→ **Problem to solve**:
Print the listing below exactly, leaving nothing out.

Start of Given information

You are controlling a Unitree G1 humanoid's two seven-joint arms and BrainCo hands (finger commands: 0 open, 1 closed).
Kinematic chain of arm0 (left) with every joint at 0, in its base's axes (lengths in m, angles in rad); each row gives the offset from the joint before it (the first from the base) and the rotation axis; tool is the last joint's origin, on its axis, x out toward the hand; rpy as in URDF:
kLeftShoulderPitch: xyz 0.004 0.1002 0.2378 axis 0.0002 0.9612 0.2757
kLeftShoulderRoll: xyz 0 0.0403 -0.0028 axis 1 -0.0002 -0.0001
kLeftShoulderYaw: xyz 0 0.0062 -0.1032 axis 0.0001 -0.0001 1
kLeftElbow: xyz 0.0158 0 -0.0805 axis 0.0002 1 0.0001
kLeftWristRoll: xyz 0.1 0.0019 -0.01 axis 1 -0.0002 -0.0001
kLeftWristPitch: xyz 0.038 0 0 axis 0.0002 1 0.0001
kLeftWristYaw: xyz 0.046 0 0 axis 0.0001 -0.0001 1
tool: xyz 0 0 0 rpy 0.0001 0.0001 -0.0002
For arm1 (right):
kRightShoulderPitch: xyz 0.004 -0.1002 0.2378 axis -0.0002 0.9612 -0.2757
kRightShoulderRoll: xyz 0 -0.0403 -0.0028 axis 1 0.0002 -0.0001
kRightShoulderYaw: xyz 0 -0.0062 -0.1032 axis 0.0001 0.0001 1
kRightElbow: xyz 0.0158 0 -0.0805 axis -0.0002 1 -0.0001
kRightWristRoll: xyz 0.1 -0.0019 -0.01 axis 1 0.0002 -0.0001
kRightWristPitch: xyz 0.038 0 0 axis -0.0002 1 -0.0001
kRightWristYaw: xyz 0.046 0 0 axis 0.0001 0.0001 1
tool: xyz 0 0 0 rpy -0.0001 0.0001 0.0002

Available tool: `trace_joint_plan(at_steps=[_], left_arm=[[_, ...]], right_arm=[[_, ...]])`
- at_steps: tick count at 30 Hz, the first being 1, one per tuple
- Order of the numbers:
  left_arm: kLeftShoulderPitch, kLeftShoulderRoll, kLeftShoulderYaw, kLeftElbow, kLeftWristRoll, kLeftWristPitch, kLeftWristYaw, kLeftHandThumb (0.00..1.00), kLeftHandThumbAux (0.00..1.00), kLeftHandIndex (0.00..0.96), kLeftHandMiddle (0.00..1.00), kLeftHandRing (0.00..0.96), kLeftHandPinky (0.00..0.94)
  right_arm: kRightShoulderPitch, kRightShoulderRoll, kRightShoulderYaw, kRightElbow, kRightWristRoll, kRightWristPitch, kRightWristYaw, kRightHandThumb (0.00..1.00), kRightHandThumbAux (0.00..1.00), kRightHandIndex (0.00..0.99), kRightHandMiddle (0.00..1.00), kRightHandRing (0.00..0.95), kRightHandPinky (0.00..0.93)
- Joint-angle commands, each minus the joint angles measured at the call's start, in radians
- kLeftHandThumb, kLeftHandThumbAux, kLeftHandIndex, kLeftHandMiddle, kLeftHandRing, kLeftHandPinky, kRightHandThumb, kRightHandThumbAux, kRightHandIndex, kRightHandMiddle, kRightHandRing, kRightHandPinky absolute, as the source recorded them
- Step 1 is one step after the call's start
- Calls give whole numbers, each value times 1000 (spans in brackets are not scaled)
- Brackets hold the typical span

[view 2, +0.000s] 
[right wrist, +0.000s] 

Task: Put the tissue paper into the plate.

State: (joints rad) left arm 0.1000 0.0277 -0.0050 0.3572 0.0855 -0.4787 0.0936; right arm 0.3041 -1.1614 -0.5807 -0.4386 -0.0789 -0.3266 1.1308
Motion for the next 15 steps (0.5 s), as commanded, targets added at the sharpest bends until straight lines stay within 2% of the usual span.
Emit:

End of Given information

→ **Answer space**:
You are controlling a Unitree G1 humanoid's two seven-joint arms and BrainCo hands (finger commands: 0 open, 1 closed).
Kinematic chain of arm0 (left) with every joint at 0, in its base's axes (lengths in m, angles in rad); each row gives the offset from the joint before it (the first from the base) and the rotation axis; tool is the last joint's origin, on its axis, x out toward the hand; rpy as in URDF:
kLeftShoulderPitch: xyz 0.004 0.1002 0.2378 axis 0.0002 0.9612 0.2757
kLeftShoulderRoll: xyz 0 0.0403 -0.0028 axis 1 -0.0002 -0.0001
kLeftShoulderYaw: xyz 0 0.0062 -0.1032 axis 0.0001 -0.0001 1
kLeftElbow: xyz 0.0158 0 -0.0805 axis 0.0002 1 0.0001
kLeftWristRoll: xyz 0.1 0.0019 -0.01 axis 1 -0.0002 -0.0001
kLeftWristPitch: xyz 0.038 0 0 axis 0.0002 1 0.0001
kLeftWristYaw: xyz 0.046 0 0 axis 0.0001 -0.0001 1
tool: xyz 0 0 0 rpy 0.0001 0.0001 -0.0002
For arm1 (right):
kRightShoulderPitch: xyz 0.004 -0.1002 0.2378 axis -0.0002 0.9612 -0.2757
kRightShoulderRoll: xyz 0 -0.0403 -0.0028 axis 1 0.0002 -0.0001
kRightShoulderYaw: xyz 0 -0.0062 -0.1032 axis 0.0001 0.0001 1
kRightElbow: xyz 0.0158 0 -0.0805 axis -0.0002 1 -0.0001
kRightWristRoll: xyz 0.1 -0.0019 -0.01 axis 1 0.0002 -0.0001
kRightWristPitch: xyz 0.038 0 0 axis -0.0002 1 -0.0001
kRightWristYaw: xyz 0.046 0 0 axis 0.0001 0.0001 1
tool: xyz 0 0 0 rpy -0.0001 0.0001 0.0002

Available tool: `trace_joint_plan(at_steps=[_], left_arm=[[_, ...]], right_arm=[[_, ...]])`
- at_steps: tick count at 30 Hz, the first being 1, one per tuple
- Order of the numbers:
  left_arm: kLeftShoulderPitch, kLeftShoulderRoll, kLeftShoulderYaw, kLeftElbow, kLeftWristRoll, kLeftWristPitch, kLeftWristYaw, kLeftHandThumb (0.00..1.00), kLeftHandThumbAux (0.00..1.00), kLeftHandIndex (0.00..0.96), kLeftHandMiddle (0.00..1.00), kLeftHandRing (0.00..0.96), kLeftHandPinky (0.00..0.94)
  right_arm: kRightShoulderPitch, kRightShoulderRoll, kRightShoulderYaw, kRightElbow, kRightWristRoll, kRightWristPitch, kRightWristYaw, kRightHandThumb (0.00..1.00), kRightHandThumbAux (0.00..1.00), kRightHandIndex (0.00..0.99), kRightHandMiddle (0.00..1.00), kRightHandRing (0.00..0.95), kRightHandPinky (0.00..0.93)
- Joint-angle commands, each minus the joint angles measured at the call's start, in radians
- kLeftHandThumb, kLeftHandThumbAux, kLeftHandIndex, kLeftHandMiddle, kLeftHandRing, kLeftHandPinky, kRightHandThumb, kRightHandThumbAux, kRightHandIndex, kRightHandMiddle, kRightHandRing, kRightHandPinky absolute, as the source recorded them
- Step 1 is one step after the call's start
- Calls give whole numbers, each value times 1000 (spans in brackets are not scaled)
- Brackets hold the typical span

[view 2, +0.000s] 
[right wrist, +0.000s] 

Task: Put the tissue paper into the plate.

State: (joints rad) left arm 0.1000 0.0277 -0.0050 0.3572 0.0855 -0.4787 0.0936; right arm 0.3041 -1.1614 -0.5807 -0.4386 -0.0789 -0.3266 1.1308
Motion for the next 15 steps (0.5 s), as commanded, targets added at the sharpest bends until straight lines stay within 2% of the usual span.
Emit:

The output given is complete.